_Problem details_: The answer must consist solely of the lines below starting at the one containing "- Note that" and ending at the one containing "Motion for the", repeated exactly, with both ends included and all pictures omitted.

(Records excerpted from a collection)
• • •

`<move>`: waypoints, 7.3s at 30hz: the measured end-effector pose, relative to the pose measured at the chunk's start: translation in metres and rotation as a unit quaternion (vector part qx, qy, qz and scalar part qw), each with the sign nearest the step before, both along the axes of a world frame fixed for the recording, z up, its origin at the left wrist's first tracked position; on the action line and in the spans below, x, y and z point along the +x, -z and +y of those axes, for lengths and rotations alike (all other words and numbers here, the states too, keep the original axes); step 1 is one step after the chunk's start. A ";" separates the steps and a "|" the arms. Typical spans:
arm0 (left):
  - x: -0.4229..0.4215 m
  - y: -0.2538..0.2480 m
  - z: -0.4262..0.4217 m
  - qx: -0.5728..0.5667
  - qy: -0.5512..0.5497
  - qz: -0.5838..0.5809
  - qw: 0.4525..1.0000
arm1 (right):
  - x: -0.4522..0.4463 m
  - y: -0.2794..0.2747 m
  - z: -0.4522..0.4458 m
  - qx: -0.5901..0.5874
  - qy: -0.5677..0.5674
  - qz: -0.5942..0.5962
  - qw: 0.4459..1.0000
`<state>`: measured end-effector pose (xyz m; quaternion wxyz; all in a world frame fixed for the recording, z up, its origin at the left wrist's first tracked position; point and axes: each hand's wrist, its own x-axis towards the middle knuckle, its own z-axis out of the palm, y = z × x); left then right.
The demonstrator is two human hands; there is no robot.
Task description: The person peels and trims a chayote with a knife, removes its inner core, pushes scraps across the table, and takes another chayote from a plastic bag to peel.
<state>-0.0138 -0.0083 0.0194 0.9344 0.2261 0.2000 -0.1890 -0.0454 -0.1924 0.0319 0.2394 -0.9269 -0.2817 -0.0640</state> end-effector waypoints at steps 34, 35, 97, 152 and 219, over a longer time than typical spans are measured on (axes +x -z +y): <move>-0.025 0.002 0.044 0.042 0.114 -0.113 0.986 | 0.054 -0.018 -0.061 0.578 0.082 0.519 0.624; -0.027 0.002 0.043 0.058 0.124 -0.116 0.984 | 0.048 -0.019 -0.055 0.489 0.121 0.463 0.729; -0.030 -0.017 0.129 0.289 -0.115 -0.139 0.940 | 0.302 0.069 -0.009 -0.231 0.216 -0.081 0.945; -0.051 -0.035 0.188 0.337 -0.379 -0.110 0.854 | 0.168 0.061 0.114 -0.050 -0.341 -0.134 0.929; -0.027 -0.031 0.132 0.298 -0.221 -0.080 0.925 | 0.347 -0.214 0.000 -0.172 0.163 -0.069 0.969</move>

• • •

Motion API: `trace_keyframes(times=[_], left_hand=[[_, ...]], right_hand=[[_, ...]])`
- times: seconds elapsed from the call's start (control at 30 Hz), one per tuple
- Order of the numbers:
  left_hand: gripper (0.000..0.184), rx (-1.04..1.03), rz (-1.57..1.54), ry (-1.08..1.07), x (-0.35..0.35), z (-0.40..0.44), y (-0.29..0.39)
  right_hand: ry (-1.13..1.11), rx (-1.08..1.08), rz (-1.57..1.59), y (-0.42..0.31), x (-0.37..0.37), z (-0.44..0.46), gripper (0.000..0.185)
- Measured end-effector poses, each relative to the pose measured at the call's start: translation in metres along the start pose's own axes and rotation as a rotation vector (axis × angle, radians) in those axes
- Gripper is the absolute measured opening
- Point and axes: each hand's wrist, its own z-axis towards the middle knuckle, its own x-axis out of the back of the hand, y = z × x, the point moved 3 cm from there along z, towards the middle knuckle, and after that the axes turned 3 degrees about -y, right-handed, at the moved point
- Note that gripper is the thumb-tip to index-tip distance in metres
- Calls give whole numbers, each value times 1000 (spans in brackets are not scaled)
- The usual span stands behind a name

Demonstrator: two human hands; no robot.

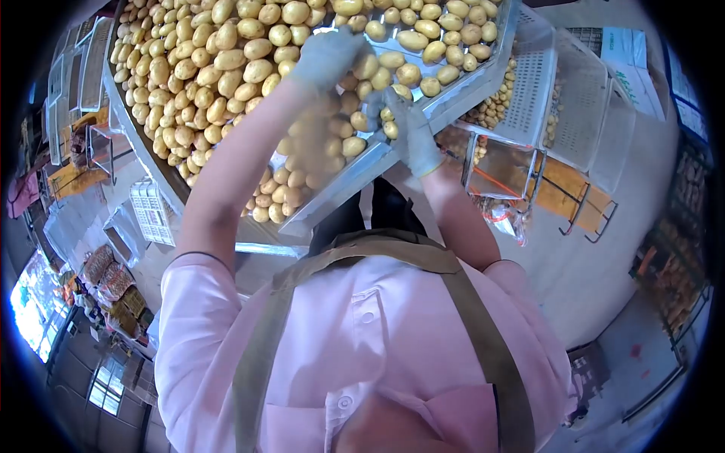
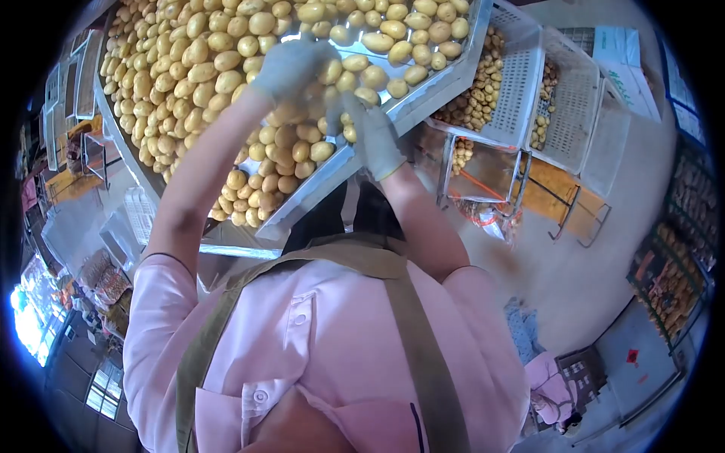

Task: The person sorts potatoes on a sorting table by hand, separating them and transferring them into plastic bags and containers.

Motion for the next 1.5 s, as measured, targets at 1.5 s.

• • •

_Output of the exercise_:
- Note that gripper is the thumb-tip to index-tip distance in metres
- Calls give whole numbers, each value times 1000 (spans in brackets are not scaled)
- The usual span stands behind a name

Demonstrator: two human hands; no robot.


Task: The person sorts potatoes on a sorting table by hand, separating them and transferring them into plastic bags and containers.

Motion for the next 1.5 s, as measured, targets at 1.5 s.

This finishes the answer to the exercise.